My apologies. I didn't get a lot of good sleep last night. Recent studies have confirmed that a lack of even one or two hours of sleep causes aggression during the day.

Quote from: tenbones;1067284Since we're being reductionist - what precisely is the value of your opinion without actually offering something?

Marvel's Wendigo is an awesome character (or he used to be in the Byrne/Shooter era). He was/is tied directly to the Inuit pantheon of gods that are extant in the Marvel Universe. They didn't shy away from it - in fact it's a HUGE part of the Alpha Flight storyline considering TWO of their members are actual members of the Inuit pantheon (Sasquatch and Snowbird) and Shaman is an actual indigenous medicine man of considerable power not to mention influence on the team (as is his daughter).

I'll assume your reductionist claims are equal in scale for your other citations. Wtf are you actually arguing about?
I honestly don't know anymore. I haven't been sleeping well the past few weeks. Seasonal affectation disorder or something like that. As a result my arguments are jumbled and nonsensical.

HappyDaze

Quote from: BoxCrayonTales;1067302My apologies. I didn't get a lot of good sleep last night. Recent studies have confirmed that a lack of even one or two hours of sleep causes aggression during the day.
Causes or correlates with? I'd like to see your sources (honestly).


HappyDaze

#118
Quote from: BoxCrayonTales;1067304https://www.timeslive.co.za/sunday-times/lifestyle/health-and-sex/2018-11-29-could-your-anger-be-linked-to-lack-of-sleep/

I read the full article; not just the boiled-down version on the webpage. The actual article it references from Krizan & Hisler (2018) specifies that sleep deprivation can be causal to anger, but it doesn't necessarily equate to increased aggression (although they suggest it might). An earlier study by Cote et al. (2013) actually looked at aggression linked to sleep deprivation and noted that while anger might increase, emotional blunting from exhaustion and hormonal effects actually seems to decrease aggression.

Cote, K. A., McCormick, C. M., Geniole, S. N., Renn, R. P., & MacAulay, S. D. (2013). Sleep deprivation lowers reactive aggression and testosterone in men. Biological Psychology, 92(2), 249–256.

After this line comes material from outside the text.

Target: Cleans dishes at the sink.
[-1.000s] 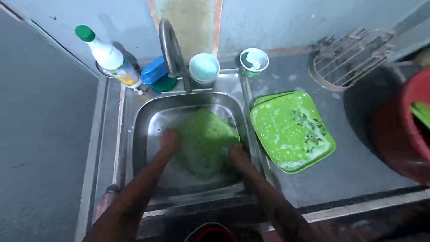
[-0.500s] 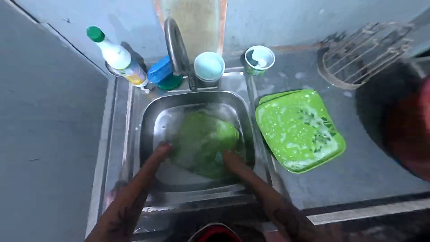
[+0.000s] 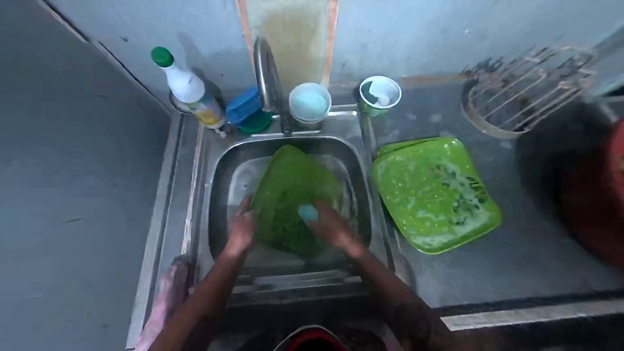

Krizan, Z., & Hisler, G. (2018). Sleepy anger: Restricted sleep amplifies angry feelings. Journal of Experimental Psychology: General.

Chris24601

Quote from: BoxCrayonTales;1067302My apologies. I didn't get a lot of good sleep last night. Recent studies have confirmed that a lack of even one or two hours of sleep causes aggression during the day.

I honestly don't know anymore. I haven't been sleeping well the past few weeks. Seasonal affectation disorder or something like that. As a result my arguments are jumbled and nonsensical.
Get a HappyLight (i.e. full spectrum lamp) and put it in your peripheral vision for 20-30 minutes a day. You'll feel loads better.